= Work order =
Across all the entries, tally the lines holding the word "body", and give the number by itself.

= The records =
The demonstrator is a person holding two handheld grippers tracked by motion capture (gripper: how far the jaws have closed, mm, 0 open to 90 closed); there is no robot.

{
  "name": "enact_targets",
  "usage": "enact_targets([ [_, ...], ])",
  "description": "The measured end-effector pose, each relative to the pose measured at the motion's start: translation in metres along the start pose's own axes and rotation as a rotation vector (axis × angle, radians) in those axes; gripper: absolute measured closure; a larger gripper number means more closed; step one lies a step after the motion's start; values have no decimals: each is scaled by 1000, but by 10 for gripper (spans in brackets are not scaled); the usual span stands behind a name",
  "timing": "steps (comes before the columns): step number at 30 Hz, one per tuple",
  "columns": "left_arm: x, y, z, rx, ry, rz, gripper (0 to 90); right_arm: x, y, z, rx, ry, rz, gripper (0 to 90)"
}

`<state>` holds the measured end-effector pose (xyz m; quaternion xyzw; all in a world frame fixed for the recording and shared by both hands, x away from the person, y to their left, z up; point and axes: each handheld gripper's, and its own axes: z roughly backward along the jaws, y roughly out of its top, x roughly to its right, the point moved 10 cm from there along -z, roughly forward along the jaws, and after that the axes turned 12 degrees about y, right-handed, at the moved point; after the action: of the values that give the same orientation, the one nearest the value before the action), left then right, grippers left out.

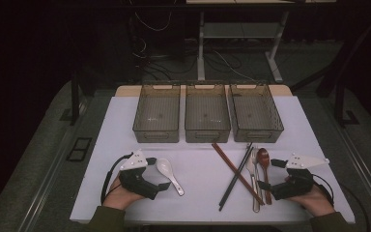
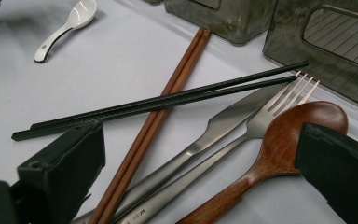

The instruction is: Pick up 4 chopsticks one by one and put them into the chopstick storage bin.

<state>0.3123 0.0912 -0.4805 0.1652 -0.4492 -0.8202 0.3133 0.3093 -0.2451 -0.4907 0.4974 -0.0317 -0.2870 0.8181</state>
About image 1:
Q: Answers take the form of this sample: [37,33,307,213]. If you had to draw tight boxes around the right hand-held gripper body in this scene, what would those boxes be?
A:
[270,153,330,201]

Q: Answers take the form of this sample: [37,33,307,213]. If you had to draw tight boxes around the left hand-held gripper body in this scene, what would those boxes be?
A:
[119,149,160,201]

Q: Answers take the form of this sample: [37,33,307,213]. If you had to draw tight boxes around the white ceramic spoon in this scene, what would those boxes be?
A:
[156,158,186,197]

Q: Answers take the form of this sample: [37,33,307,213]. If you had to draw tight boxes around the red wooden spoon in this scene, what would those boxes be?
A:
[257,147,273,206]

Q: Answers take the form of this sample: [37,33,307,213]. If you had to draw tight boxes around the black chopstick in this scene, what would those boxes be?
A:
[219,146,255,212]
[218,142,253,207]

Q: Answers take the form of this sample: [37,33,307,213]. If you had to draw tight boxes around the grey translucent plastic bin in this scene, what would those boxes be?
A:
[132,84,182,144]
[228,83,285,143]
[185,84,232,144]

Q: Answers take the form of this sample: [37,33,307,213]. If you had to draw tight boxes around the person's left hand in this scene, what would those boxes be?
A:
[101,176,146,211]

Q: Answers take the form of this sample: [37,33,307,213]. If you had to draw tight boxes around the person's right hand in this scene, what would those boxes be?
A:
[288,184,336,218]

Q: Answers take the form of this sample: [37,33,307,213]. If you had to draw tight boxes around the white table mat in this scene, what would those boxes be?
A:
[70,95,357,225]

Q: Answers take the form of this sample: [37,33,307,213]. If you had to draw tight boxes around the wooden table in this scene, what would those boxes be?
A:
[114,84,294,98]

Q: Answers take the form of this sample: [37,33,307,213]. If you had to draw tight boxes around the black metal stand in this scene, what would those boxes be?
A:
[332,73,361,129]
[59,69,93,127]

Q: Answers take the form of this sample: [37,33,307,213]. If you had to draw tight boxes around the black slanted stand leg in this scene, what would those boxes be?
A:
[290,13,371,98]

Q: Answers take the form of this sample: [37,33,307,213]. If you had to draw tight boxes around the white desk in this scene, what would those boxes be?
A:
[185,0,337,83]

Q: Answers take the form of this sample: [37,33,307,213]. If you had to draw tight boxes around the left hand-held gripper cable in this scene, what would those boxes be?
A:
[100,153,133,206]

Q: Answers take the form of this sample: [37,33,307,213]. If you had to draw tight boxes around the hand-held gripper cable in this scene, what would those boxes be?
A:
[312,173,371,232]
[100,153,133,206]

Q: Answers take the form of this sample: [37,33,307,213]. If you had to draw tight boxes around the right hand-held gripper cable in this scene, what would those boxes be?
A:
[312,173,371,232]

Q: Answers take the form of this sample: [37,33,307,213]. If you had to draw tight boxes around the black floor socket frame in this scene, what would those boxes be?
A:
[66,136,93,162]

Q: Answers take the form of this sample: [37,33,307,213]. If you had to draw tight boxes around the metal floor rail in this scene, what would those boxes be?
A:
[322,100,371,220]
[17,96,90,232]

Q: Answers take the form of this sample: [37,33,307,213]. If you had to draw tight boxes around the black floor cable bundle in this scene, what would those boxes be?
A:
[131,32,197,81]

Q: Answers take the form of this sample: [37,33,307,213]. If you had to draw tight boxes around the white floor cable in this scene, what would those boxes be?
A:
[212,49,259,82]

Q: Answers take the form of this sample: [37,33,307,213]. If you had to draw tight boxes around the white hanging cable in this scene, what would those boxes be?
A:
[134,11,172,33]

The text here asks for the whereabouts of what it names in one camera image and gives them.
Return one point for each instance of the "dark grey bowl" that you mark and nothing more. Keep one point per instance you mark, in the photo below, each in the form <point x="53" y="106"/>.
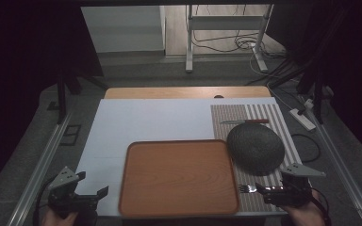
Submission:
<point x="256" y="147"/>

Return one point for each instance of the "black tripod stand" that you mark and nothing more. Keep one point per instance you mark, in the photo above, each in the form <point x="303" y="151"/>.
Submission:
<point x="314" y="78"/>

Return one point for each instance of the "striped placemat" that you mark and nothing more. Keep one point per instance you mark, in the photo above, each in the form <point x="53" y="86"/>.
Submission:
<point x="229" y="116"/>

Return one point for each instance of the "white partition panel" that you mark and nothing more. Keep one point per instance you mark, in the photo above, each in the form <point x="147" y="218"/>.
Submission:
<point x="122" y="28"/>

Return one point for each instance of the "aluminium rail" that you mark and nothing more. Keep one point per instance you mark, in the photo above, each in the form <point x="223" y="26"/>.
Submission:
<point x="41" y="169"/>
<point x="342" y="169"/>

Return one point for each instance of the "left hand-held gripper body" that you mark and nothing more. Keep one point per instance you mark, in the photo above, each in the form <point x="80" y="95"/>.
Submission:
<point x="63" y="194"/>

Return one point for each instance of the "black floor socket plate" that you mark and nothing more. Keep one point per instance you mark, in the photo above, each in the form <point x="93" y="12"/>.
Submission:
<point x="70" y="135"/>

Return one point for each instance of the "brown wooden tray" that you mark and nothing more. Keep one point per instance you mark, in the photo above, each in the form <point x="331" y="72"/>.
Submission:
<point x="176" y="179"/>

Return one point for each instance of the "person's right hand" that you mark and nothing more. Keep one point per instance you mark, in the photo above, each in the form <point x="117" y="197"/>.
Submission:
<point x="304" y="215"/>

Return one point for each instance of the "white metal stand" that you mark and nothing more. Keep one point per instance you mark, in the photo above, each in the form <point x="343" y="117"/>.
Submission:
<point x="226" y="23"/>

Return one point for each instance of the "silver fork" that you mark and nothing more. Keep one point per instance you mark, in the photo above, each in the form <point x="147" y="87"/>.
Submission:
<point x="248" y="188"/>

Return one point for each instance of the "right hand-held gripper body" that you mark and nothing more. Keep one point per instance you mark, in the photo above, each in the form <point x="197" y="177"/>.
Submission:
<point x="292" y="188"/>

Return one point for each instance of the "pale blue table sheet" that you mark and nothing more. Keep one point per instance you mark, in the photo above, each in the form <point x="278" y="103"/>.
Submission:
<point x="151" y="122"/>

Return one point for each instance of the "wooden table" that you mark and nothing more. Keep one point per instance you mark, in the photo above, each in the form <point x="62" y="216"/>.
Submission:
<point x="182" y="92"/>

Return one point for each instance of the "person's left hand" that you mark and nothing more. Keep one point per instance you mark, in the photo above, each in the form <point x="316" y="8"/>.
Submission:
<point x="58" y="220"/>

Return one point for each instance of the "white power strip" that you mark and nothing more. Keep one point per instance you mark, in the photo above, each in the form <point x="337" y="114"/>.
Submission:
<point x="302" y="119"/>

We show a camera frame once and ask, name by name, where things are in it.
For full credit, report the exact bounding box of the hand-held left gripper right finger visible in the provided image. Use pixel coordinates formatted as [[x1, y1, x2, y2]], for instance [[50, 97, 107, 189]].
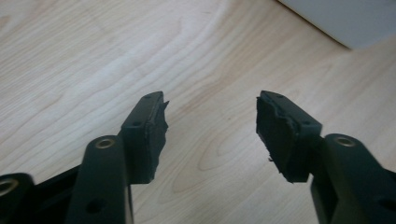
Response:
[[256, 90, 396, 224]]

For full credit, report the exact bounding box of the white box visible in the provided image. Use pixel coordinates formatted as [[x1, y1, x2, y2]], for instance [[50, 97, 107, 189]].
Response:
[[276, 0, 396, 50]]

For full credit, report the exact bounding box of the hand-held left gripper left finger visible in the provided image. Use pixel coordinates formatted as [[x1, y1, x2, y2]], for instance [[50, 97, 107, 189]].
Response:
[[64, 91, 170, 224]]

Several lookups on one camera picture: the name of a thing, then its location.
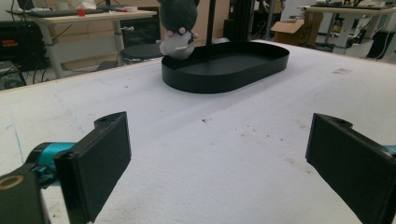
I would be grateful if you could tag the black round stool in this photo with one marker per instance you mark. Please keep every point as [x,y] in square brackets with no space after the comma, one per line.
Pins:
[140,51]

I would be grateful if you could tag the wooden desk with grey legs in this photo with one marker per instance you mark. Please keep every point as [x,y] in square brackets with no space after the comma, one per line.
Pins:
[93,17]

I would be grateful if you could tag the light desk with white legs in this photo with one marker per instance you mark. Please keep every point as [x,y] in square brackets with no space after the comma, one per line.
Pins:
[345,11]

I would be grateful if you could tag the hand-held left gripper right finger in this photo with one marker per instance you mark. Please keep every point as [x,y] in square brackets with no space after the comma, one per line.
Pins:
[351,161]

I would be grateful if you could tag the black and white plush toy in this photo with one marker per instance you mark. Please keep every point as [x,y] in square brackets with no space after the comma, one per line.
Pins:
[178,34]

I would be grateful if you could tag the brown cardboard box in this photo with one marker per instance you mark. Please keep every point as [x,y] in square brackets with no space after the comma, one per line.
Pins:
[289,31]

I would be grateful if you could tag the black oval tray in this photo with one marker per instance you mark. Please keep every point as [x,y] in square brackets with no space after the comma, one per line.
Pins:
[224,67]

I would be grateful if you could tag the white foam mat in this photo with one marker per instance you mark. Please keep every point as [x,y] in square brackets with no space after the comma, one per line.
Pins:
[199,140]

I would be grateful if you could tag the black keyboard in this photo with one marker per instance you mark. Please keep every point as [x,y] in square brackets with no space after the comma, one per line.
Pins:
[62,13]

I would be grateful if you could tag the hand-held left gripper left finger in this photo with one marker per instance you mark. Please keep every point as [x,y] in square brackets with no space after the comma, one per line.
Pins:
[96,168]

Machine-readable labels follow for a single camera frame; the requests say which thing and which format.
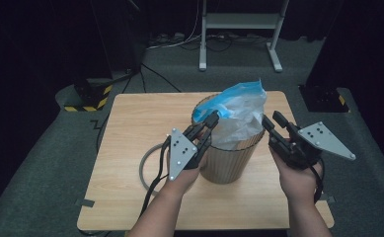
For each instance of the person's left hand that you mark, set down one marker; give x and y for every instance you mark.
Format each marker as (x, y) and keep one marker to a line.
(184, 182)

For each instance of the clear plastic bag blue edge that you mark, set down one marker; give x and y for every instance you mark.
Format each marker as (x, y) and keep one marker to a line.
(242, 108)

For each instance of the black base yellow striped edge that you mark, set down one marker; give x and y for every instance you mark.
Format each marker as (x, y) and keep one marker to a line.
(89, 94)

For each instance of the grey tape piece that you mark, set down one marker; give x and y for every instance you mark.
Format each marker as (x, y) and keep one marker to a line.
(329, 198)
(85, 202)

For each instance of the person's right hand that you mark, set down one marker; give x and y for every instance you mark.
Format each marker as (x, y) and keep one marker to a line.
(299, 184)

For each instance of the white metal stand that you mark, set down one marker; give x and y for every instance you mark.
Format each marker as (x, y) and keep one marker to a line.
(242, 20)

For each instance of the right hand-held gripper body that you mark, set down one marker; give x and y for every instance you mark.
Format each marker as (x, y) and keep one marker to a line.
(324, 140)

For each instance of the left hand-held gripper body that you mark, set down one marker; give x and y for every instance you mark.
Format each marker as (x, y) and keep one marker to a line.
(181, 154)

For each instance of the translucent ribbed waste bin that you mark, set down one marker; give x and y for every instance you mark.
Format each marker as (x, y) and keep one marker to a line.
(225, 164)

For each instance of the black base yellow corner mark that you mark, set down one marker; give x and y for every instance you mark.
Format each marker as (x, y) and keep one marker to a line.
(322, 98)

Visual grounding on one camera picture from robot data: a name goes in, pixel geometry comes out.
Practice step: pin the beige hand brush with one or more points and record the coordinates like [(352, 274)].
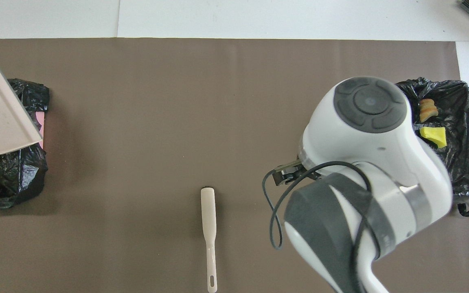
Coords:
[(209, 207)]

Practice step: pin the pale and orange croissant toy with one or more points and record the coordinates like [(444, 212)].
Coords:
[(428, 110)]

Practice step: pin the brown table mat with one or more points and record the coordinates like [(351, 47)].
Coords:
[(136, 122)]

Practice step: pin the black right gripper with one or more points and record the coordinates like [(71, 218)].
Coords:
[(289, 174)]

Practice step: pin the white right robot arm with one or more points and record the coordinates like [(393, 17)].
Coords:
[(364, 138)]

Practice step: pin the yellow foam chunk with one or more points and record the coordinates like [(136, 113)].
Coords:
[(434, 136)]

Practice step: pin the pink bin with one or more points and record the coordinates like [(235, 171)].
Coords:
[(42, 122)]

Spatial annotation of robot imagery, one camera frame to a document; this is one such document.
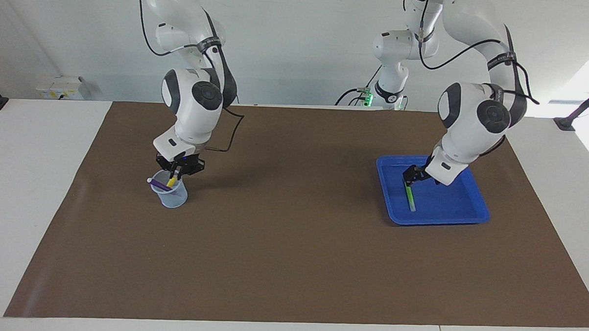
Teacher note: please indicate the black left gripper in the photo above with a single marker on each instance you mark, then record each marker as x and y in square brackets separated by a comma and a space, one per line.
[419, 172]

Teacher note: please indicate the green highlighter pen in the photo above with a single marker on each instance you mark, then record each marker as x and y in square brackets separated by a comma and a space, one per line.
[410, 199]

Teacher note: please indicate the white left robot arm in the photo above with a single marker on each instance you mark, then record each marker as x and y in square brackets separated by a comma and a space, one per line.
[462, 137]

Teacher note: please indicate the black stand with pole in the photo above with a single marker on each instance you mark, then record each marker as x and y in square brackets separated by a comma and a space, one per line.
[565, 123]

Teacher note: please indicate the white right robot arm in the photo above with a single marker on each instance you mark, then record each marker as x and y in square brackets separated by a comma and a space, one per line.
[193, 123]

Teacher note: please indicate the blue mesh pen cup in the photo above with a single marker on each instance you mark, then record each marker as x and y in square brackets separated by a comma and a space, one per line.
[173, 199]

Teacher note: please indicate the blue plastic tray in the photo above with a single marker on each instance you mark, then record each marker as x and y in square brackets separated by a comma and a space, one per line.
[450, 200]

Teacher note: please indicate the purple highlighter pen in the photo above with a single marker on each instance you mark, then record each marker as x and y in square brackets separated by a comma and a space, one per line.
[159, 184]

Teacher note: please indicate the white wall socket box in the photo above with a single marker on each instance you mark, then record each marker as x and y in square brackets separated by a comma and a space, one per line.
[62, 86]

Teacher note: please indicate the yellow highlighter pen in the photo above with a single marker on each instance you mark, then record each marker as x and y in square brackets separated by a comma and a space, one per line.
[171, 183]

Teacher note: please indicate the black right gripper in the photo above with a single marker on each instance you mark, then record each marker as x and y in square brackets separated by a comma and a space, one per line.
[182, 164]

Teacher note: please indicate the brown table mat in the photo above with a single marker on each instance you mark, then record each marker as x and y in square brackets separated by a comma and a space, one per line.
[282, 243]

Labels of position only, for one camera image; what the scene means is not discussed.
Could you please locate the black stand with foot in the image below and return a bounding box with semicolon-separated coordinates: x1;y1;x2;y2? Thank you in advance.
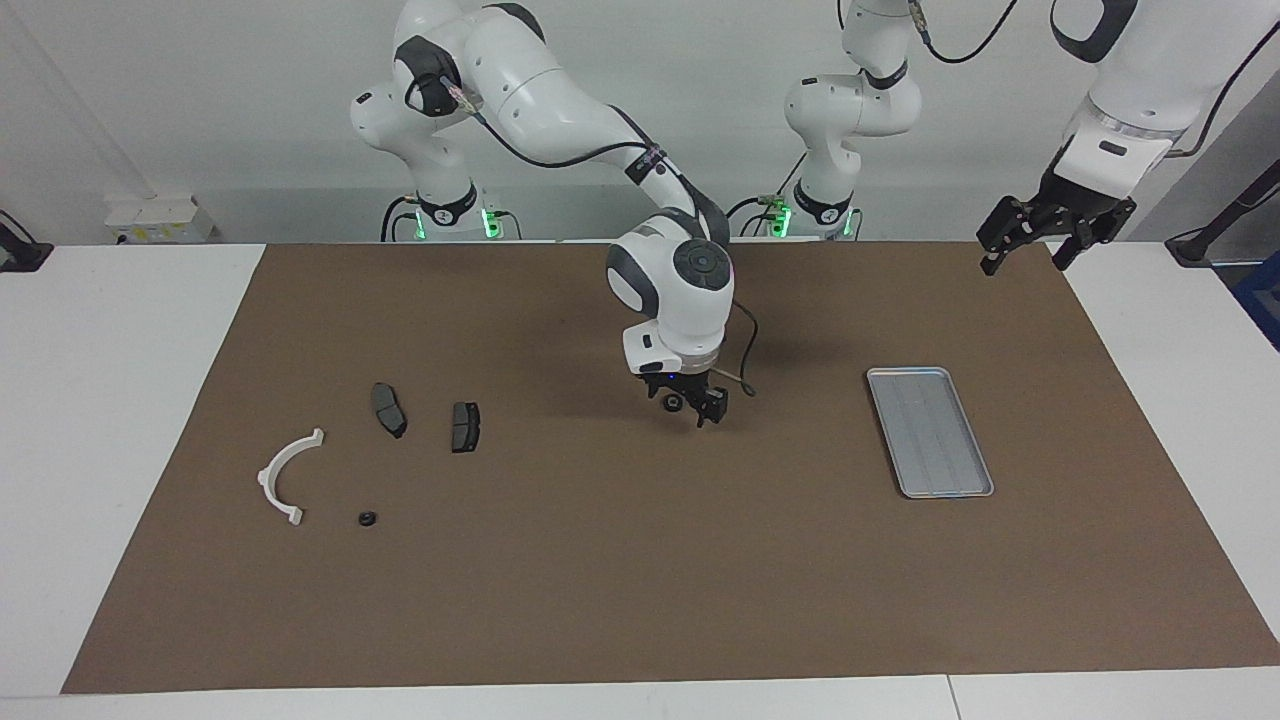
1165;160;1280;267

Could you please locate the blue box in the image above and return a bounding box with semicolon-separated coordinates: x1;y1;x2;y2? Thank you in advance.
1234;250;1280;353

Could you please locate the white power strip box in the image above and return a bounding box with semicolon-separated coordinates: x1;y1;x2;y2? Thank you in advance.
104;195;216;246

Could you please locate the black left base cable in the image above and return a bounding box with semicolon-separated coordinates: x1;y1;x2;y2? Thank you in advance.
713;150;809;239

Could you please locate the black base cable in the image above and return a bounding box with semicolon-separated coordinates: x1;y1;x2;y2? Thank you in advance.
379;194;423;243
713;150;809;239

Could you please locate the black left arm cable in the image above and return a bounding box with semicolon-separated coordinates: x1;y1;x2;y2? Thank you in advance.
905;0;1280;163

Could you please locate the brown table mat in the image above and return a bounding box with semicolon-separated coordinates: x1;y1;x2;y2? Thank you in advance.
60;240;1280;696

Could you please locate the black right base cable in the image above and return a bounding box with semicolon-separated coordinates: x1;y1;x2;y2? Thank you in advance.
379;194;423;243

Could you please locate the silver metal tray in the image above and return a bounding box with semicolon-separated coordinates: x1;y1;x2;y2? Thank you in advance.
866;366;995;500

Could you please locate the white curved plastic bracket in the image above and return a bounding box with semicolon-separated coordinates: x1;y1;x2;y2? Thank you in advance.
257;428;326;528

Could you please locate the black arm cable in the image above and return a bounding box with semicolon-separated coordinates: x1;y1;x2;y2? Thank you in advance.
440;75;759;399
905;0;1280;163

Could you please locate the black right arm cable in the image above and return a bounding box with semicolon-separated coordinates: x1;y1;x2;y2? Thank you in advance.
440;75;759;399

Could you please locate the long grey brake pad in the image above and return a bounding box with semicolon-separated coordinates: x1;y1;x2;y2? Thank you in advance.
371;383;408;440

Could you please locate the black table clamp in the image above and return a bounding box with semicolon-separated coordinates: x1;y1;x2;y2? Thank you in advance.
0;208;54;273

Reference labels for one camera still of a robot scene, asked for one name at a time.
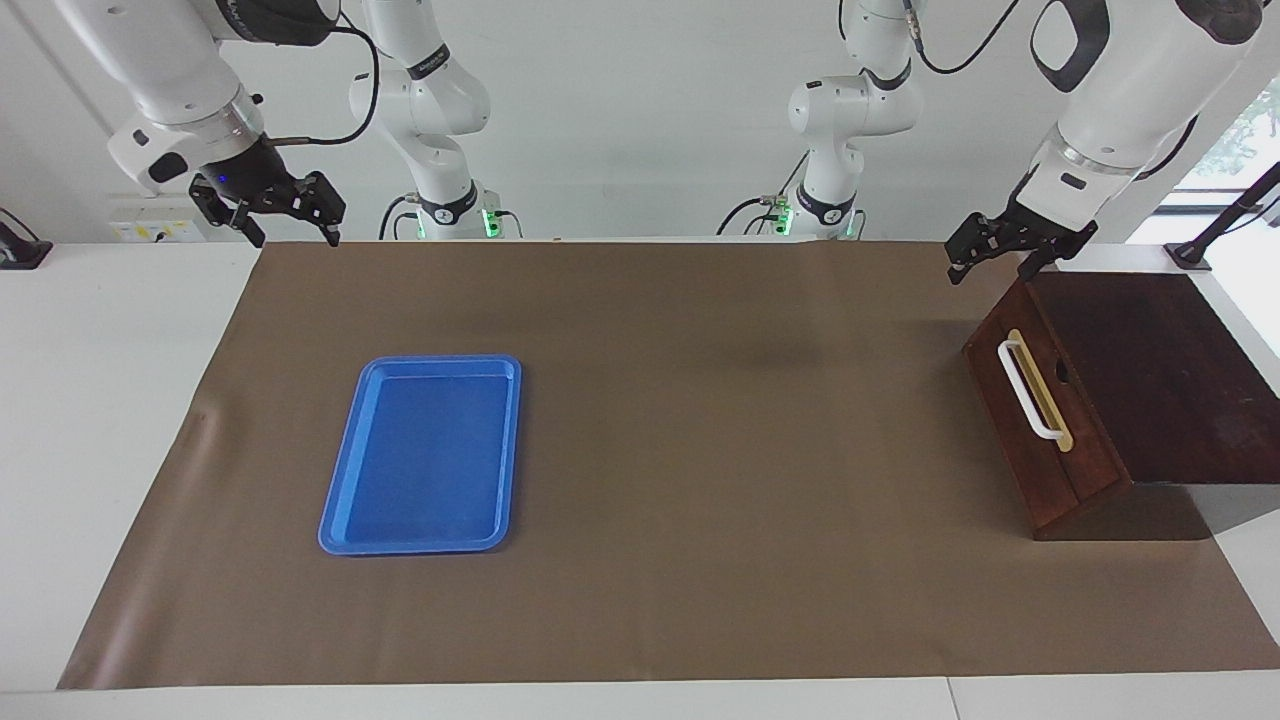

= Solved problem =
6